The observed declines in disability and functional limitations through the 1980s and 1990s were attributed to a number of factors. Educational status is strongly associated with disability, and it has been estimated that in more recent cohorts, from 25 to 75% of the observed functional declines are related to a higher educational level in more recent cohorts. Improving educational level and socioeconomic status in general likely have their impact on disability improvement through changes in behavioral risk factors, reductions in the prevalence of several chronic diseases, utilization of medical care, improved cognition and other less well understood factors. Other proposed explanations for the decline in disability include changes in nutrition and public health at the time when these cohorts were young, improved health promotion and medical therapy in more recent cohorts, and better utilization of assistive devices and technology.

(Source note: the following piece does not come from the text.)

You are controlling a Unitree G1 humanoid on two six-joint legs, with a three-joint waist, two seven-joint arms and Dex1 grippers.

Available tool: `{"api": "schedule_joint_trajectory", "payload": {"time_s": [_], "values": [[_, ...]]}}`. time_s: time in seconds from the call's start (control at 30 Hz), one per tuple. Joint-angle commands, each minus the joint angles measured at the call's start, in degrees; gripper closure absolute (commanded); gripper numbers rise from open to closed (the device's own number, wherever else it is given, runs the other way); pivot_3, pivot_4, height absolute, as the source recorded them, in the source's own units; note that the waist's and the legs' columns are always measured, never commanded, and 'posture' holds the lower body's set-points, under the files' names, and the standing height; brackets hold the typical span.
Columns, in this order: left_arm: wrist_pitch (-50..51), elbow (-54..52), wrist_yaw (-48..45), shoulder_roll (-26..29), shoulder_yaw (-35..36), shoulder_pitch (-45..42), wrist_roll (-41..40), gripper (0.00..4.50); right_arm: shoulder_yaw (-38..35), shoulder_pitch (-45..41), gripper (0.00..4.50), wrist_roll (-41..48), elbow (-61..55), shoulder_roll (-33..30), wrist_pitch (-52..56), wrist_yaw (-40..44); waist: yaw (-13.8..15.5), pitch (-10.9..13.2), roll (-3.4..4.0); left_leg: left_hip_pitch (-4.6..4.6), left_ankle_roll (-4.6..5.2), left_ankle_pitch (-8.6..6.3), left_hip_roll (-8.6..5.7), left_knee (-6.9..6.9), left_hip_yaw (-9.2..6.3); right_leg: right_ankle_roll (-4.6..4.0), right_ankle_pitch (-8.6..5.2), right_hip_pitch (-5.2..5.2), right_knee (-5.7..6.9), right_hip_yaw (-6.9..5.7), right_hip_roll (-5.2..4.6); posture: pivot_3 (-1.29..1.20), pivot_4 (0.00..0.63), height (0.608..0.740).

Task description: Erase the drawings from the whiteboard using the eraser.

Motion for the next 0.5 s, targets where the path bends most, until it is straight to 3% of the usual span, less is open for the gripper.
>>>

Several recent studies have offered evidence that these positive trends in disability prevalence decline may not be sustained in the future. In Fig. 7.11, data are shown from the NHANES study regarding prevalence rates of disability from the periods of 1988–1994 and 1999–2004 [49]. It appears that in the oldest subset (those ≥80 of age), the more recent cohort has identical rates for ADL and IADL disability and lower disability rates for mobility disability and functional limitations (e.g., difficulty stooping, crouching or kneeling; lifting or carrying 10 pounds; and standing from an armless chair). This is perhaps a vestige of this cohort doing better since mid-life. However, among the two younger age groups (60–69 and 70–79 years of age), the more recent cohort had higher disability rates for all of the measures, with most of them being statistically significant increases. This poorer picture for the “young old” in this national data set—which reflects recent increases in obesity and diabetes, both of which have major impacts on disability—may be a warning sign that in the future, the disability and health status of the older population may not be as good as in the current population. This argues strongly for the careful assessment of trends in the older population, with the institution of better strategies—in both disease prevention and therapy, as well as in improved behavioral risk factors—to reduce functional decline and disability in this rapidly growing segment of the population.

Fig. 7.11
figure 11

Time trends by age group between National Health and Nutrition Examination Surveys (NHANES) in 1988–1994 and 1999–2004 [49]. (a) Prevalence of basic activities of daily living disability. (b) Prevalence of instrumental activities of daily living disability. (c) Prevalence of mobility disability (d) Prevalence of functional limitations

7 Summary

The assessment of physical functioning and disability is a component of nearly all epidemiological studies of older adults. There is a wide variety of measures to choose from and many decisions must be made when determining which assessments best fit a study that is being developed. Many aspects that are vital in making these choices have been discussed here. It is typically necessary to customize assessments for a particular study. Even the various large national studies that are supported by the US government often use different approaches to measuring disability. However, there are also advantages to having consistency in the way disability is measured. Having a small core of items that are asked in the same way on all studies would enable direct comparison of the populations being studied. A simple performance test, such as a gait speed test done in a standardized way, would also be an excellent assessment for comparing across studies. It would provide a simple measure of capacity that is free of the environmental challenges that differ across subsets of the population and have a strong impact on disability. Overall, there is evidence that self-report and performance measures complement each other and that both will add useful information in a comprehensive assessment.